In our de-identified set we look for the ICD-9-CM codes. In this case 250.61 (Diabetes with neurological manifestations, type I) has 3,405 patients and 250.60 (Diabetes with neurological manifestations, type II) has 13,366. If we utilize the tool looking for overlap we find 1,545 (9.2 percent) of patients have been diagnosed with both diseases (e.g. have both codes). If we take a step back further and look at the overlap between uncomplicated type I (250.01) and type II (250.00) we find 24,823 and 146,051 patients respectively with 16,281 (9.5 percent) overlap. Even worse patients with "not stated as uncontrolled" with type II diabetes (n=146,051) have a HgbA1C value outside the controlled range (≥7 percent) in 16,444 (11.2 percent) of cases. Humorously there were 9,158 (6.3 percent) that had the code of "not stated as uncontrolled" at the same encounter as having a HgbA1C ≥7 percent.

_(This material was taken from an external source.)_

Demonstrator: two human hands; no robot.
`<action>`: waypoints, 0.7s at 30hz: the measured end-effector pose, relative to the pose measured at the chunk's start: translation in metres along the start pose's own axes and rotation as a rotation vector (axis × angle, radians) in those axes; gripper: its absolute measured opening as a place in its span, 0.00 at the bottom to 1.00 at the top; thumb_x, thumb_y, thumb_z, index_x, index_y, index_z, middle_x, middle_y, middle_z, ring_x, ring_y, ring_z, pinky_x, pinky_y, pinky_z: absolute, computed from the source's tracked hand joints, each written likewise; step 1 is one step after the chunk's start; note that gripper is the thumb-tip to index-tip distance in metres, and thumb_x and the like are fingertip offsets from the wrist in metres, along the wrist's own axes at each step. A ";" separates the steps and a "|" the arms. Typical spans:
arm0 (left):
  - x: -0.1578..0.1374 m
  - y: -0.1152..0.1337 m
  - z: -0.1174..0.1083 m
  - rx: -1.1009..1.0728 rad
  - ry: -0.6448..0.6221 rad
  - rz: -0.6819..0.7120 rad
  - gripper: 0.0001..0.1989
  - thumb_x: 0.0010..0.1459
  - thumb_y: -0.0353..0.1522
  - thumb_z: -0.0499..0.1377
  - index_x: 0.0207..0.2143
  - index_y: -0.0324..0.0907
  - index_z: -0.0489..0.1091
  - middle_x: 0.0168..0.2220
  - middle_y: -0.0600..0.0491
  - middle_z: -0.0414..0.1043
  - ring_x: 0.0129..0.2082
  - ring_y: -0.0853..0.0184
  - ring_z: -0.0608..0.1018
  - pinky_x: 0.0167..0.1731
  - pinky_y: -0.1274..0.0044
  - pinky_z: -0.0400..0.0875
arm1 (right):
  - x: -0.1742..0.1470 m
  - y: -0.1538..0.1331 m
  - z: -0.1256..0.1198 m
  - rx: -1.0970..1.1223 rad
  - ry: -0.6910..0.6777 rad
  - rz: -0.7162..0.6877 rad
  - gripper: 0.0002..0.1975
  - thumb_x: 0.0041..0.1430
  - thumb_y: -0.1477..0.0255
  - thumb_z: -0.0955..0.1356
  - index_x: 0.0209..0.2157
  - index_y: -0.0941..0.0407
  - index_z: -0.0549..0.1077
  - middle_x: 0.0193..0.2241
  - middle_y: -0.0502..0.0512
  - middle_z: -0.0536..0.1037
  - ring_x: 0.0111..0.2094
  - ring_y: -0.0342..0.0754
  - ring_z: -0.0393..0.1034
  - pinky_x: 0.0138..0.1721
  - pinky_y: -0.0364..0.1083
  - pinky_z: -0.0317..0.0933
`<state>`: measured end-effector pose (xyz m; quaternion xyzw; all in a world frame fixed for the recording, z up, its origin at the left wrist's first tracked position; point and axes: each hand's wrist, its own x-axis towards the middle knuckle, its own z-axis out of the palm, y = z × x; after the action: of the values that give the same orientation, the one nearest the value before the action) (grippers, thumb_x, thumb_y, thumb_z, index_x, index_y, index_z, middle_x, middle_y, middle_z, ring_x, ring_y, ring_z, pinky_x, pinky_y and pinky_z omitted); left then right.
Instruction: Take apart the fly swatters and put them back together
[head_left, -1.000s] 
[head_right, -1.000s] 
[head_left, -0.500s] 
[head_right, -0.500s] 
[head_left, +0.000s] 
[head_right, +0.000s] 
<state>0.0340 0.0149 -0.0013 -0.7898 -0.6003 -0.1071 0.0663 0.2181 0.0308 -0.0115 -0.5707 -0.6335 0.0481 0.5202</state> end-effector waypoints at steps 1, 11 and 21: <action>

While this is highly troubling from a reporting status (what the ICD was initially intended for), it can wreak havoc on clinical research. An approach would be to consider having more than one of the same coding (e.g. 250.00 > 1 time). If that is the case, we drop from 146,051 to 101,331 patients. However, if we overlap 250.00 (>1x (n=101,331)) and 250.01 (>1x (n=17,167)), we still find 9,524 overlap and very well may lose patients who only were coded once appropriately.

Another typical approach might be to potentially limit patients based on a specified medication (e.g. metformin), however, many medications overlap diseases and cannot differentiate between entities (e.g. insulin). If we look at patients with 250.00, we see that 37,565 (25.7 percent) have been on metformin, while for 250.01, we see that 2,538 (10.2 percent) have been.

We can stack these different methods for becoming more specific, however, we decrease our sensitivity to bring in all patients with the desired characteristics. With all this in mind, it is mind-boggling that ICD codes are utilized for high quality research publications that ultimately affect patient care (and our ability to state that coffee prolongs life). Do we really know which patients have type II diabetes for a population based study? The answer in this case, and many other research questions, is unfortunately no. We would struggle to separate these very different diseases without manually reviewing their charts, an impractical scenario when looking over large populations for outcomes.

These challenges will lead us to a future discussions on the utilization of natural language processing (NLP) for electronic healthcare data and statistical modeling to create the best methods for accurately identifying a true disease.